Activity WorkingTime ActiveTime BusyTime (BusyOnOtherActivities)
1 60m 10m 45m (45-10 = 35m)
2 60m 15m 45m (45-15 = 30m)
3 60m 20m 45m (45-20 = 25m)
1&2 60m 25m 45m (45-25 = 20m)
1&3 60m 30m 45m (45-30 = 15m)
2&3 60m 35m 45m (45-35 = 10m)
ALL 60m 45m 45m (45-45 = 0m)
Hopefully this example makes sense, because it's actually a multi-tiered hierarchy (as per the original example), and in every tier NULLs are allowed. So I'll try an example with 3 tiers...
t0_id | t1_id | t2_id | m1 | m2 | m3 | m4 | m5
1 3 10 | 0 10 0 0 0
1 4 10 | 0 15 0 0 0
1 5 10 | 0 20 0 0 0
1 NULL 10 | 60 0 45 0 0
2 3 10 | 0 5 0 0 0
2 5 10 | 0 10 0 0 0
2 6 10 | 0 15 0 0 0
2 NULL 10 | 50 0 30 0 0
1 3 11 | 0 7 0 0 0
1 4 11 | 0 8 0 0 0
1 5 11 | 0 9 0 0 0
1 NULL 11 | 30 0 24 0 0
2 3 11 | 0 8 0 0 0
2 5 11 | 0 10 0 0 0
2 6 11 | 0 12 0 0 0
2 NULL 11 | 40 0 30 0 0
NULL NULL 10 | 0 0 0 60 0
NULL NULL 11 | 0 0 0 60 0
NULL NULL NULL | 0 0 0 0 2
This would give many, many possible different output records in the reporting, but here are a few examples...

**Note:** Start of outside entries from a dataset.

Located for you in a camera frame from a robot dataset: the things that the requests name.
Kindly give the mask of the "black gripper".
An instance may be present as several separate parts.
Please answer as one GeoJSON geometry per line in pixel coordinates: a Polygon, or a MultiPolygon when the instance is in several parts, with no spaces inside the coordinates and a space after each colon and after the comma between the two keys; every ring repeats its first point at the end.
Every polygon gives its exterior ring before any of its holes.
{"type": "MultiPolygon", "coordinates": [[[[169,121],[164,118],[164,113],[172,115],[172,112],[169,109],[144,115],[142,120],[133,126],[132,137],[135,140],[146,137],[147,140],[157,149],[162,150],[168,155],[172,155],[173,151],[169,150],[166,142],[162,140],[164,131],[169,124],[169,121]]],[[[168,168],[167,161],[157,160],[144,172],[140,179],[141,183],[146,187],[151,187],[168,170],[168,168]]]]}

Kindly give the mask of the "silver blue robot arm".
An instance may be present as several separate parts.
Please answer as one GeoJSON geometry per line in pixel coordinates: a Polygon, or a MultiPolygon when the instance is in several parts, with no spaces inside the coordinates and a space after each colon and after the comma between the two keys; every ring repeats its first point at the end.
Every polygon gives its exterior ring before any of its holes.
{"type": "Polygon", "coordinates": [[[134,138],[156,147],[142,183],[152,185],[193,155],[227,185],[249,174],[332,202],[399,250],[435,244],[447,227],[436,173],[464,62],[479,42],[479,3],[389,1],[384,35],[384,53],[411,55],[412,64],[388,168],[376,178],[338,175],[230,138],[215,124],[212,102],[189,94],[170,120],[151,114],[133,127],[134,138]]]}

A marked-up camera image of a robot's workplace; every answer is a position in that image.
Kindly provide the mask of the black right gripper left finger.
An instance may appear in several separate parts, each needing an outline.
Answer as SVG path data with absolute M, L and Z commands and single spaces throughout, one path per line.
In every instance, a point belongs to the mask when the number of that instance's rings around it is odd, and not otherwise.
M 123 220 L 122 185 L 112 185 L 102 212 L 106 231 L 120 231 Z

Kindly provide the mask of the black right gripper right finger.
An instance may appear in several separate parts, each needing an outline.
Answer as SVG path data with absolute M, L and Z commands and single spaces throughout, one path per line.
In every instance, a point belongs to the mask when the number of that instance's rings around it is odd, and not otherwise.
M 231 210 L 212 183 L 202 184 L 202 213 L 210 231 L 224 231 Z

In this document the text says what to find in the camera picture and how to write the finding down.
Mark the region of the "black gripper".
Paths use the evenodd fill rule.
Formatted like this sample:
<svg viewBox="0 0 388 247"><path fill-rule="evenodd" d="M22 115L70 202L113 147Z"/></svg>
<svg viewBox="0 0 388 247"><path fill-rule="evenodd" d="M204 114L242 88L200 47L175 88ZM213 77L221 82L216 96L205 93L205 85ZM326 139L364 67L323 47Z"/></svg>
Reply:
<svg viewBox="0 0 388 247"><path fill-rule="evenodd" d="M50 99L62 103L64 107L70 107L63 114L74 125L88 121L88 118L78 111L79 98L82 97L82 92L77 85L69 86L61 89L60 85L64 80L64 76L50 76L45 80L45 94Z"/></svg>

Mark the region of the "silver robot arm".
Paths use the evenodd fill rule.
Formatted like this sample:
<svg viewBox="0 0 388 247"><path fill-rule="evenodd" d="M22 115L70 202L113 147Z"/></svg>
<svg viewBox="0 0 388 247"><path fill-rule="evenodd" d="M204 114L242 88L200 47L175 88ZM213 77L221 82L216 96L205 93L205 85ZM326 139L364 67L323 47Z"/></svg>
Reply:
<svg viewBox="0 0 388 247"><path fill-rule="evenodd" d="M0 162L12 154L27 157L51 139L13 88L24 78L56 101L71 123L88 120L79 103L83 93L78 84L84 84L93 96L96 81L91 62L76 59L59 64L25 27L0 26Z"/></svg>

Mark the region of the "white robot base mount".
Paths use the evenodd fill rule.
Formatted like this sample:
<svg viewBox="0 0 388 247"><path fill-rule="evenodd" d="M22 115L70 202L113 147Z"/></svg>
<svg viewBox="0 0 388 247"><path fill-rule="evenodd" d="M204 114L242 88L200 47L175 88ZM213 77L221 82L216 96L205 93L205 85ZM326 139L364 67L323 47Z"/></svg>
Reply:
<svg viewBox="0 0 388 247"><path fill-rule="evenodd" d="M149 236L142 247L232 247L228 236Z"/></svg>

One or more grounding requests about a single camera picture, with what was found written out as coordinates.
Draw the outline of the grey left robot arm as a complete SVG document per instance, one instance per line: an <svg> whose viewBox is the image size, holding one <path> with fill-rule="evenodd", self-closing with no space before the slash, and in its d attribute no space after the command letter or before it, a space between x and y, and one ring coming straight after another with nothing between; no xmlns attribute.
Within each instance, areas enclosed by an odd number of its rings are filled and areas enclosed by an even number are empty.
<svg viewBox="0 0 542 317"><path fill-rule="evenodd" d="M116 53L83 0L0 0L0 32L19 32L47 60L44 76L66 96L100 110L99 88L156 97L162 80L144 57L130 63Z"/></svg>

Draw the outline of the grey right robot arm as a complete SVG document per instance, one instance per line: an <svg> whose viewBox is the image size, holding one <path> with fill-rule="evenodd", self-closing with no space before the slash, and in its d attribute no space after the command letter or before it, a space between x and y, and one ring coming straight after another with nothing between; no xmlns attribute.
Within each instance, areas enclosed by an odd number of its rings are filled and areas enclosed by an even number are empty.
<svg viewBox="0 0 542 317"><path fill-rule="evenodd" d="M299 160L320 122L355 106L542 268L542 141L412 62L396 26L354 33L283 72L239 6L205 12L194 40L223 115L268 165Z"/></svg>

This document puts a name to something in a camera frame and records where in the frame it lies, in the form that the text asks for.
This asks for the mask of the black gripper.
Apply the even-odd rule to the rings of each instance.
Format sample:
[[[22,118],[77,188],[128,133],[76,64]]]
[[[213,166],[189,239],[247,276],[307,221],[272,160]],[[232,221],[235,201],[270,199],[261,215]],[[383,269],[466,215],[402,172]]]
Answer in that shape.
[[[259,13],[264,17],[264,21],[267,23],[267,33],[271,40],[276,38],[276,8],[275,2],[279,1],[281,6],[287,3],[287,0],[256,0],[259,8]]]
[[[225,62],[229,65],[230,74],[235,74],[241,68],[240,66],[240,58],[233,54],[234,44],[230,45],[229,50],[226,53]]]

t0_id | t1_id | t2_id | m1 | m2 | m3 | m4 | m5
1 3 10 | 60 10 45 60 2
1 4 10 | 60 15 45 60 2
1 5 10 | 60 20 45 60 2
2 3 10 | 50 5 30 60 2
2 5 10 | 50 10 30 60 2
2 6 10 | 50 15 30 60 2
1 ALL 10 | 60 45 45 60 2
2 ALL 10 | 50 30 30 60 2
ALL 3 10 | 110 15 75 60 2
ALL 4 10 | 60 15 45 60 2
ALL 5 10 | 110 30 75 60 2
ALL 6 10 | 50 15 30 60 2
ALL 3 ALL | 180 30 129 120 2
ALL 4 ALL | 90 23 69 120 2
ALL 5 ALL | 180 49 129 120 2
ALL 6 ALL | 90 27 60 120 2
ALL ALL 10 | 110 129 129 60 2
ALL ALL 11 | 70 129 129 60 2
ALL ALL ALL | 180 129 129 120 2
1 3&4 ALL | 90 40 69 120 2
ALL 3&4 ALL | 180 53 129 120 2
As messy as this is to explain, it makes complete and logical sense in my head. I understand what is being asked, but for the life of me I can not seem to write a query for this that doesn't take excruciating amounts of time to execute.
So, how would you write such a query, and/or refactor the schema?
I appreciate that people will ask for examples of what I've done so far, but I'm eager to hear other people's uncorrupted ideas and advice first ;)
The problem looks more like a normalization activity. I would start with normalizing the table
to something like: (You may need some more identity fields depending on your usage)
CREATE TABLE raw_data (
rawData_ID INT,
Activity_id INT,
metric0 INT)
I'd create a tiering table that looks something like: (tierplan allows for multiple groupings. If a tier_id has no parent to roll up under, then tierparent_id is NULL This alllows for recursion in the query.)
CREATE TABLE tiers (
tierplan_id INT,
tier_id INT,
tierparent_id INT)
Finally, I'd create a table that relates tiers and Activities something like:
CREATE TABLE ActivTiers (
Activplan_id INT, --id on the table
tierplan_id INT, --tells what tierplan the raw_data falls under
rawdata_id INT) --this allows the ActivityId to be payload instead of identifier.
Queries off of this ought to be "not too difficult."